• _Problem to work on_
Could the whole of the data below be written out verbatim?

• _Records to use_
*** Block opens ***
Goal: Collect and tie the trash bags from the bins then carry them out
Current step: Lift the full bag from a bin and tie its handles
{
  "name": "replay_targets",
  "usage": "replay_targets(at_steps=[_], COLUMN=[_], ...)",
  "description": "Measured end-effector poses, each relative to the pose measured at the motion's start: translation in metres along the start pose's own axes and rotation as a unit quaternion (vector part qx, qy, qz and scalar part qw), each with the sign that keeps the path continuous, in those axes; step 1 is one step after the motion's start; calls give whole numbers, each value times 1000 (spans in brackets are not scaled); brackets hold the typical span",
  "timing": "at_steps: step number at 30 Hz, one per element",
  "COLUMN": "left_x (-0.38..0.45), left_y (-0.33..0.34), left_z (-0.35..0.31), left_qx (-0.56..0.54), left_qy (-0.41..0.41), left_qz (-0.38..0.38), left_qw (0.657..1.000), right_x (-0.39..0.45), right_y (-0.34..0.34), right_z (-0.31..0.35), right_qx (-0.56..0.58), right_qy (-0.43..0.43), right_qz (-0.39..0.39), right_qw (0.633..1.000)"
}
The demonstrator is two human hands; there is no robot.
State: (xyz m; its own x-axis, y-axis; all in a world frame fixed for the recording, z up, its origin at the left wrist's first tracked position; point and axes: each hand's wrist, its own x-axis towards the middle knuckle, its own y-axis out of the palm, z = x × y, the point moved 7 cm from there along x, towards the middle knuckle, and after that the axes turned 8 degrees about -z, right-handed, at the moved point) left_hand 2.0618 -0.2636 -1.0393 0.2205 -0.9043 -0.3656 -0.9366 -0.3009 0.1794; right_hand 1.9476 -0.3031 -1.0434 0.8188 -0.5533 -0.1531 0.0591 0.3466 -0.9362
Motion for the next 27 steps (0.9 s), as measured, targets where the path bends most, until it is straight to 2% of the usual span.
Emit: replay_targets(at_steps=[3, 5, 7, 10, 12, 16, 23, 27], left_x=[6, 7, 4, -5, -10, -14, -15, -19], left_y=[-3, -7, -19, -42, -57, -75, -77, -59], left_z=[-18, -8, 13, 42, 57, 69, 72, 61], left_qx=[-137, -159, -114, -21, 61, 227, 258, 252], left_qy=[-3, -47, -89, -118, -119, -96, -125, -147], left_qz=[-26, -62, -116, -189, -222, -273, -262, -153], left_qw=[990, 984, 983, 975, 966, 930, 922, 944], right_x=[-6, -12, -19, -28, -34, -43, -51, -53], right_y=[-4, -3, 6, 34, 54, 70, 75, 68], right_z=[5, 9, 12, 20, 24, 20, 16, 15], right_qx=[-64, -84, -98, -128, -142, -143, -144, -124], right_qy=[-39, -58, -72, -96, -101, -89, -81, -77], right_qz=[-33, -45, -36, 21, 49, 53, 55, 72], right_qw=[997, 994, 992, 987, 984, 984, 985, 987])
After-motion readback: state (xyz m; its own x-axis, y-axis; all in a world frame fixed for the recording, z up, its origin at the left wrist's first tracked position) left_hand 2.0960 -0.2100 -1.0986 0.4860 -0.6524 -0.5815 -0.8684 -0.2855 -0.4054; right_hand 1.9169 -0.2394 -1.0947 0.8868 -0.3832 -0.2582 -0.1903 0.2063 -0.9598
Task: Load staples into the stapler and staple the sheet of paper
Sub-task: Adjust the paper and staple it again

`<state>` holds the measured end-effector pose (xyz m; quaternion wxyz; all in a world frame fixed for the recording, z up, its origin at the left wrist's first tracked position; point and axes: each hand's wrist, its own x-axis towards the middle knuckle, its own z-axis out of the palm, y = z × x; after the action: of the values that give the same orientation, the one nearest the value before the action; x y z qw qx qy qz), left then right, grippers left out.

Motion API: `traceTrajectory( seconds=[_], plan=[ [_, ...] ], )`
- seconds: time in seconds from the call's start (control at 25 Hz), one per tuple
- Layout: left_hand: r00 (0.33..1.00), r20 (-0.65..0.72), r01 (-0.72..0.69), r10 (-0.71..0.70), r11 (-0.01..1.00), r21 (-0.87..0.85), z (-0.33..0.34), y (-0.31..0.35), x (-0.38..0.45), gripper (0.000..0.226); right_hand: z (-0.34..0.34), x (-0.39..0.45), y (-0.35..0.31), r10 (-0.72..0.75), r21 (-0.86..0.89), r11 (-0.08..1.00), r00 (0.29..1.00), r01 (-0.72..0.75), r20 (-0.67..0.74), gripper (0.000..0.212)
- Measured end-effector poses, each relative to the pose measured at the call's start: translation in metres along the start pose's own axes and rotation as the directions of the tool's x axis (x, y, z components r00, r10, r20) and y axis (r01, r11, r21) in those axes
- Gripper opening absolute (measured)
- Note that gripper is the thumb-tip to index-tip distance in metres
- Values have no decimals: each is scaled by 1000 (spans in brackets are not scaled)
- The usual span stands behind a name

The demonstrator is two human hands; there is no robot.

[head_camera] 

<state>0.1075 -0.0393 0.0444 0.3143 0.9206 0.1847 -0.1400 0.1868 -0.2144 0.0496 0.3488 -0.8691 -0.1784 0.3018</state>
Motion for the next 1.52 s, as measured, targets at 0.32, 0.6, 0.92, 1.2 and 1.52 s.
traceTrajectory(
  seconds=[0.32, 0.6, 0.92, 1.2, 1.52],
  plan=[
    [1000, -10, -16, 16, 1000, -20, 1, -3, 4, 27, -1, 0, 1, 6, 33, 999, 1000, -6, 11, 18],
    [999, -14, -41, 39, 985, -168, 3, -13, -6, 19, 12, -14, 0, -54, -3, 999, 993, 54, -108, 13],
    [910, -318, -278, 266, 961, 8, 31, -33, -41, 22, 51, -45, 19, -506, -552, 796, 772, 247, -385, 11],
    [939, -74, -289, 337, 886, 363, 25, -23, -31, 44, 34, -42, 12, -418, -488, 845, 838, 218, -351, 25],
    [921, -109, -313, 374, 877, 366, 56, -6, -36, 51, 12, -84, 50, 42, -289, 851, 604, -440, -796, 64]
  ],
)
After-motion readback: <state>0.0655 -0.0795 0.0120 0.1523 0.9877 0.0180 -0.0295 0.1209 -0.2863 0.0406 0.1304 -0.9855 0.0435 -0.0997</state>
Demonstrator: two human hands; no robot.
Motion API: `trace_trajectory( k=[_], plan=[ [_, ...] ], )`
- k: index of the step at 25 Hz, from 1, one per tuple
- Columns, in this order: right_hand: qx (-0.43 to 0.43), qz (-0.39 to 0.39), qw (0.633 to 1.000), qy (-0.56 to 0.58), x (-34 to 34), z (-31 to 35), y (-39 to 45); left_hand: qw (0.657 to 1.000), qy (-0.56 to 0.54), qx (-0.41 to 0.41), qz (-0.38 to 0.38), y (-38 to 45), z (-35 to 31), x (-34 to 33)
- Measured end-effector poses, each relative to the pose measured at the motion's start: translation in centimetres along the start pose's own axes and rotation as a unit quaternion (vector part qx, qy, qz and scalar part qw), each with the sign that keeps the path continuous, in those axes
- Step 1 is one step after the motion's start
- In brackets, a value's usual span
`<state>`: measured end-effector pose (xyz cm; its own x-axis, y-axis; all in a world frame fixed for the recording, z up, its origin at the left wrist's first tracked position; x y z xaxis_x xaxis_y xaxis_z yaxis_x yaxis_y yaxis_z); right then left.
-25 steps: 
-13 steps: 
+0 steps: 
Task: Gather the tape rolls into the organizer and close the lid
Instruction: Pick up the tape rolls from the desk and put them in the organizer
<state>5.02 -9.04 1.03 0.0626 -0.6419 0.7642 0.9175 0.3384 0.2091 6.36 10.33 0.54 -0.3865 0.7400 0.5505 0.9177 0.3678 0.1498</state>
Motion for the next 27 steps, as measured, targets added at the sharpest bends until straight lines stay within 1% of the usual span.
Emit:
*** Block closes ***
• _Task result_
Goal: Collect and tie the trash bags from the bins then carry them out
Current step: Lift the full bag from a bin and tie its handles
{
  "name": "replay_targets",
  "usage": "replay_targets(at_steps=[_], COLUMN=[_], ...)",
  "description": "Measured end-effector poses, each relative to the pose measured at the motion's start: translation in metres along the start pose's own axes and rotation as a unit quaternion (vector part qx, qy, qz and scalar part qw), each with the sign that keeps the path continuous, in those axes; step 1 is one step after the motion's start; calls give whole numbers, each value times 1000 (spans in brackets are not scaled); brackets hold the typical span",
  "timing": "at_steps: step number at 30 Hz, one per element",
  "COLUMN": "left_x (-0.38..0.45), left_y (-0.33..0.34), left_z (-0.35..0.31), left_qx (-0.56..0.54), left_qy (-0.41..0.41), left_qz (-0.38..0.38), left_qw (0.657..1.000), right_x (-0.39..0.45), right_y (-0.34..0.34), right_z (-0.31..0.35), right_qx (-0.56..0.58), right_qy (-0.43..0.43), right_qz (-0.39..0.39), right_qw (0.633..1.000)"
}
The demonstrator is two human hands; there is no robot.
State: (xyz m; its own x-axis, y-axis; all in a world frame fixed for the recording, z up, its origin at the left wrist's first tracked position; point and axes: each hand's wrist, its own x-axis towards the middle knuckle, its own y-axis out of the palm, z = x × y, the point moved 7 cm from there along x, towards the middle knuckle, and after that the axes turned 8 degrees about -z, right-handed, at the moved point) left_hand 2.0618 -0.2636 -1.0393 0.2205 -0.9043 -0.3656 -0.9366 -0.3009 0.1794; right_hand 1.9476 -0.3031 -1.0434 0.8188 -0.5533 -0.1531 0.0591 0.3466 -0.9362
Motion for the next 27 steps (0.9 s), as measured, targets where the path bends most, until it is straight to 2% of the usual span.
Emit: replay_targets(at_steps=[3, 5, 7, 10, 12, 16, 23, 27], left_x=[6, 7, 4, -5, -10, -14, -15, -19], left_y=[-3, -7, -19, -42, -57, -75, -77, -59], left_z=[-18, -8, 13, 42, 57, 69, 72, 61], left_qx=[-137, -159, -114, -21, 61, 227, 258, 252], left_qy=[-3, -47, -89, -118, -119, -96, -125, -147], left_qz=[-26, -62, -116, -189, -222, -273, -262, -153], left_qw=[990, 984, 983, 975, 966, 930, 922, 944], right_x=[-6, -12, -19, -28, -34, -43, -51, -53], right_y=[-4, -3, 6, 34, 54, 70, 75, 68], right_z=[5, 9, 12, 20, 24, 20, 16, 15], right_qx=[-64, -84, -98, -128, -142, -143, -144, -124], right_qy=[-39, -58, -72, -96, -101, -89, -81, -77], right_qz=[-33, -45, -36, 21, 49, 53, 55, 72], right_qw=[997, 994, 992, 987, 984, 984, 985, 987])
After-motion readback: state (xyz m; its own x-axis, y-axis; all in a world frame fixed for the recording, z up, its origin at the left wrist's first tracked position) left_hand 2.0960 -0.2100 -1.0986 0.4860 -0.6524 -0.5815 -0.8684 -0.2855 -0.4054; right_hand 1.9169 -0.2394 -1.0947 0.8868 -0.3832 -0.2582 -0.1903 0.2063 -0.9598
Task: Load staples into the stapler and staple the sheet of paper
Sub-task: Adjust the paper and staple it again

`<state>` holds the measured end-effector pose (xyz m; quaternion wxyz; all in a world frame fixed for the recording, z up, its origin at the left wrist's first tracked position; point and axes: each hand's wrist, its own x-axis towards the middle knuckle, its own z-axis out of the palm, y = z × x; after the action: of the values that give the same orientation, the one nearest the value before the action; x y z qw qx qy qz), left then right, grippers left out.

Motion API: `traceTrajectory( seconds=[_], plan=[ [_, ...] ], )`
- seconds: time in seconds from the call's start (control at 25 Hz), one per tuple
- Layout: left_hand: r00 (0.33..1.00), r20 (-0.65..0.72), r01 (-0.72..0.69), r10 (-0.71..0.70), r11 (-0.01..1.00), r21 (-0.87..0.85), z (-0.33..0.34), y (-0.31..0.35), x (-0.38..0.45), gripper (0.000..0.226); right_hand: z (-0.34..0.34), x (-0.39..0.45), y (-0.35..0.31), r10 (-0.72..0.75), r21 (-0.86..0.89), r11 (-0.08..1.00), r00 (0.29..1.00), r01 (-0.72..0.75), r20 (-0.67..0.74), gripper (0.000..0.212)
- Measured end-effector poses, each relative to the pose measured at the call's start: translation in metres along the start pose's own axes and rotation as the directions of the tool's x axis (x, y, z components r00, r10, r20) and y axis (r01, r11, r21) in those axes
- Gripper opening absolute (measured)
- Note that gripper is the thumb-tip to index-tip distance in metres
- Values have no decimals: each is scaled by 1000 (spans in brackets are not scaled)
- The usual span stands behind a name

The demonstrator is two human hands; there is no robot.

[head_camera] 

<state>0.1075 -0.0393 0.0444 0.3143 0.9206 0.1847 -0.1400 0.1868 -0.2144 0.0496 0.3488 -0.8691 -0.1784 0.3018</state>
Motion for the next 1.52 s, as measured, targets at 0.32, 0.6, 0.92, 1.2 and 1.52 s.
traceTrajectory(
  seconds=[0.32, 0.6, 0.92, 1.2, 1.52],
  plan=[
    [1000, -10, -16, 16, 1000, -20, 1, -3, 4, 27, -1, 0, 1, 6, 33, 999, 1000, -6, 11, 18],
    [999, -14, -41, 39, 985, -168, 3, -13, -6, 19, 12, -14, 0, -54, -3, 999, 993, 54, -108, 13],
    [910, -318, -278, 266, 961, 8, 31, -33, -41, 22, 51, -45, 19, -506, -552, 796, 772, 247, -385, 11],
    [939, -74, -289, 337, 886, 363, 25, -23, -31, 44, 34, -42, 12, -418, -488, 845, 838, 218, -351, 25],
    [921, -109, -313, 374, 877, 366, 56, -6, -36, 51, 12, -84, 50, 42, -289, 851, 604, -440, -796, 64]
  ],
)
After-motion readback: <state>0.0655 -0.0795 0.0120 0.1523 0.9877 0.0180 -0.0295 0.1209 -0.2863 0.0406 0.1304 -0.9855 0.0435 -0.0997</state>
Demonstrator: two human hands; no robot.
Motion API: `trace_trajectory( k=[_], plan=[ [_, ...] ], )`
- k: index of the step at 25 Hz, from 1, one per tuple
- Columns, in this order: right_hand: qx (-0.43 to 0.43), qz (-0.39 to 0.39), qw (0.633 to 1.000), qy (-0.56 to 0.58), x (-34 to 34), z (-31 to 35), y (-39 to 45); left_hand: qw (0.657 to 1.000), qy (-0.56 to 0.54), qx (-0.41 to 0.41), qz (-0.38 to 0.38), y (-38 to 45), z (-35 to 31), x (-34 to 33)
- Measured end-effector poses, each relative to the pose measured at the motion's start: translation in centimetres along the start pose's own axes and rotation as a unit quaternion (vector part qx, qy, qz and scalar part qw), each with the sign that keeps the path continuous, in those axes
- Step 1 is one step after the motion's start
- In brackets, a value's usual span
`<state>`: measured end-effector pose (xyz cm; its own x-axis, y-axis; all in a world frame fixed for the recording, z up, its origin at the left wrist's first tracked position; x y z xaxis_x xaxis_y xaxis_z yaxis_x yaxis_y yaxis_z); right then left.
-25 steps: 
-13 steps: 
+0 steps: 
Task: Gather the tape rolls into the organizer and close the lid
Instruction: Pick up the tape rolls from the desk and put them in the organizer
<state>5.02 -9.04 1.03 0.0626 -0.6419 0.7642 0.9175 0.3384 0.2091 6.36 10.33 0.54 -0.3865 0.7400 0.5505 0.9177 0.3678 0.1498</state>
Motion for the next 27 steps, as measured, targets added at the sharpest bends until straight lines stay within 1% of the usual span.
Emit:

No more output is needed.